* [Directions for this task]: Reproduce the records word for word, from the first line to the line containing "target: pink flower".

* [Records from a dataset]:
- Opening Delimiter -

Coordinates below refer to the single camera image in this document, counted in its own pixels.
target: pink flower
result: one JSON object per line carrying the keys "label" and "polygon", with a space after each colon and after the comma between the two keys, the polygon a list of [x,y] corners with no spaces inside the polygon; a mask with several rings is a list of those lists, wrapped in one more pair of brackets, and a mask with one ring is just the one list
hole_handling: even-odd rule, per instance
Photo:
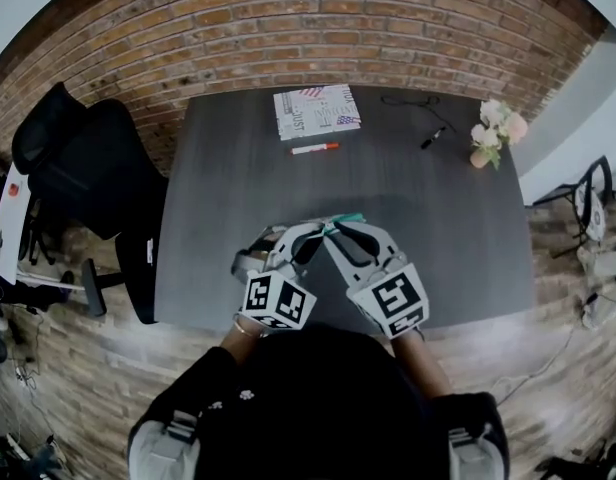
{"label": "pink flower", "polygon": [[528,133],[528,123],[517,112],[513,112],[508,116],[504,123],[504,128],[508,131],[511,144],[517,144]]}

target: artificial flower
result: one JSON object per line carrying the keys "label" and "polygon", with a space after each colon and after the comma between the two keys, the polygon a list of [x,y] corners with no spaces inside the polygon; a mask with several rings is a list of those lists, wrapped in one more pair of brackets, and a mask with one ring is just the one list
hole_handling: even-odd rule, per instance
{"label": "artificial flower", "polygon": [[504,124],[511,144],[517,144],[528,133],[528,123],[517,112],[508,116]]}
{"label": "artificial flower", "polygon": [[497,137],[497,132],[494,128],[486,129],[484,133],[481,143],[487,148],[497,148],[501,147],[501,142],[499,141],[499,137]]}
{"label": "artificial flower", "polygon": [[472,140],[474,140],[477,144],[481,144],[485,133],[486,129],[484,128],[484,125],[478,124],[472,129],[470,135],[472,136]]}
{"label": "artificial flower", "polygon": [[497,100],[483,101],[480,109],[481,120],[488,126],[499,126],[506,117],[502,110],[502,104]]}

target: cable
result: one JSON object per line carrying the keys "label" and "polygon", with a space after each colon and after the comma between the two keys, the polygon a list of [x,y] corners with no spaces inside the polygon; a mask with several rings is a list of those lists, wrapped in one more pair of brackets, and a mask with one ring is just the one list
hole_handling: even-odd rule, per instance
{"label": "cable", "polygon": [[[50,433],[54,436],[55,435],[55,431],[52,428],[52,425],[50,424],[50,422],[48,421],[48,418],[46,417],[46,415],[44,414],[44,412],[41,410],[41,408],[35,403],[34,400],[34,391],[37,391],[37,380],[35,379],[35,376],[40,376],[41,375],[41,362],[39,360],[39,334],[41,332],[41,325],[44,323],[44,316],[42,314],[37,314],[36,316],[40,317],[39,323],[37,324],[37,329],[35,331],[35,347],[33,350],[33,357],[34,357],[34,361],[37,363],[37,369],[36,370],[32,370],[31,372],[28,372],[26,369],[26,365],[25,364],[18,364],[17,358],[15,357],[15,353],[14,353],[14,348],[13,347],[13,354],[12,354],[12,361],[15,364],[16,368],[19,368],[22,372],[22,380],[26,386],[26,388],[28,389],[28,393],[30,395],[30,403],[32,404],[32,406],[37,409],[37,411],[39,412],[39,414],[41,414],[42,418],[44,419],[44,422],[46,423],[46,425],[48,426],[48,429],[50,430]],[[21,420],[19,419],[19,425],[20,425],[20,435],[21,435]]]}
{"label": "cable", "polygon": [[610,302],[613,302],[613,303],[616,304],[616,300],[611,299],[610,297],[606,297],[603,293],[597,293],[596,295],[597,295],[597,297],[601,297],[602,299],[606,299],[607,301],[610,301]]}
{"label": "cable", "polygon": [[440,121],[442,121],[446,125],[448,125],[448,127],[453,132],[457,133],[457,129],[452,125],[452,123],[450,121],[448,121],[447,119],[441,117],[437,113],[437,111],[433,108],[433,107],[439,105],[439,103],[441,103],[441,100],[439,99],[439,96],[428,96],[425,101],[408,101],[408,100],[404,100],[402,98],[394,98],[392,96],[382,96],[381,97],[381,102],[384,105],[391,105],[393,107],[400,107],[402,105],[411,105],[413,107],[423,108],[423,109],[427,110],[428,112],[430,112],[432,115],[434,115],[437,119],[439,119]]}
{"label": "cable", "polygon": [[496,389],[496,387],[499,385],[499,383],[502,382],[502,381],[514,381],[514,380],[521,379],[521,382],[519,384],[517,384],[517,386],[512,391],[510,391],[510,393],[508,393],[501,401],[497,402],[497,407],[499,407],[501,404],[506,402],[510,397],[512,397],[528,381],[530,381],[532,379],[536,379],[537,377],[539,377],[539,376],[543,375],[544,373],[546,373],[546,371],[548,371],[548,369],[559,358],[559,356],[561,354],[563,354],[565,352],[565,350],[568,348],[568,345],[570,345],[570,340],[572,340],[572,337],[573,337],[574,334],[575,334],[575,328],[573,327],[572,329],[570,329],[570,334],[568,335],[568,339],[562,345],[562,347],[557,351],[557,353],[554,356],[552,356],[552,358],[545,365],[543,365],[535,373],[532,373],[530,375],[523,375],[521,377],[501,377],[499,380],[497,380],[497,382],[495,382],[493,384],[493,386],[490,388],[489,391],[491,391],[491,392],[494,391]]}
{"label": "cable", "polygon": [[[4,400],[1,398],[1,393],[0,393],[0,405],[1,405],[1,410],[3,411],[3,414],[8,414],[8,411],[6,411],[6,405],[4,403]],[[17,444],[21,443],[21,412],[19,411],[20,408],[21,408],[21,400],[19,397],[17,397],[17,408],[14,410],[15,416],[17,418],[17,428],[18,428],[17,439],[16,439]],[[10,433],[10,422],[8,422],[8,431]]]}

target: tabletop
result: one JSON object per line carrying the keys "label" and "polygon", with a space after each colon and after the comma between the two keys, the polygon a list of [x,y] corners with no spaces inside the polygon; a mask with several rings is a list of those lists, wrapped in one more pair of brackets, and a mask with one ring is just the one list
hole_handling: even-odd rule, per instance
{"label": "tabletop", "polygon": [[[244,286],[230,275],[235,253],[268,225],[361,212],[412,261],[430,300],[424,327],[534,307],[530,234],[510,152],[499,170],[475,169],[470,130],[479,102],[439,95],[434,111],[391,106],[382,96],[425,101],[430,93],[352,87],[361,128],[280,141],[273,94],[259,89],[191,100],[179,133],[164,209],[155,318],[223,331]],[[292,156],[290,148],[339,142]],[[322,247],[304,286],[317,296],[309,322],[373,332],[345,297]]]}

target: chair
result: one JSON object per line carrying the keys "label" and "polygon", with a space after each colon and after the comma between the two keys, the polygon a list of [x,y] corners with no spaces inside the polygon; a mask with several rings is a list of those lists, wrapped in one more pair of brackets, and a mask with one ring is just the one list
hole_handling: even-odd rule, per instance
{"label": "chair", "polygon": [[153,323],[156,246],[152,262],[146,251],[148,240],[159,237],[168,180],[150,161],[123,103],[108,99],[86,108],[58,83],[17,129],[12,156],[35,197],[104,240],[117,236],[120,274],[98,276],[92,260],[82,265],[90,313],[105,314],[101,290],[125,283],[140,320]]}
{"label": "chair", "polygon": [[[603,173],[604,186],[601,192],[601,198],[597,196],[593,189],[593,176],[595,172],[601,169]],[[579,232],[573,236],[578,243],[574,247],[561,251],[553,255],[553,258],[558,258],[564,254],[576,251],[588,239],[595,242],[601,242],[606,232],[606,216],[604,208],[613,199],[612,191],[612,173],[610,165],[605,156],[593,162],[586,173],[577,183],[564,184],[557,187],[553,193],[535,202],[532,206],[539,206],[556,199],[565,198],[572,204],[575,218],[579,226]]]}

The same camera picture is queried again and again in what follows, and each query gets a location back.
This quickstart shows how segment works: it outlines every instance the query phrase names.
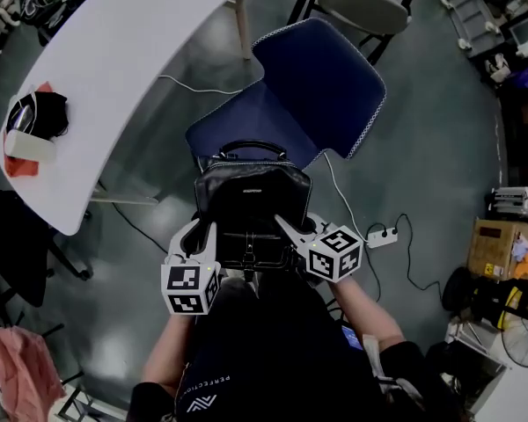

- Closing Delimiter -

* [Exercise response]:
Coordinates below refer to the single camera image in this document, counted in its own pixels.
target: pink flower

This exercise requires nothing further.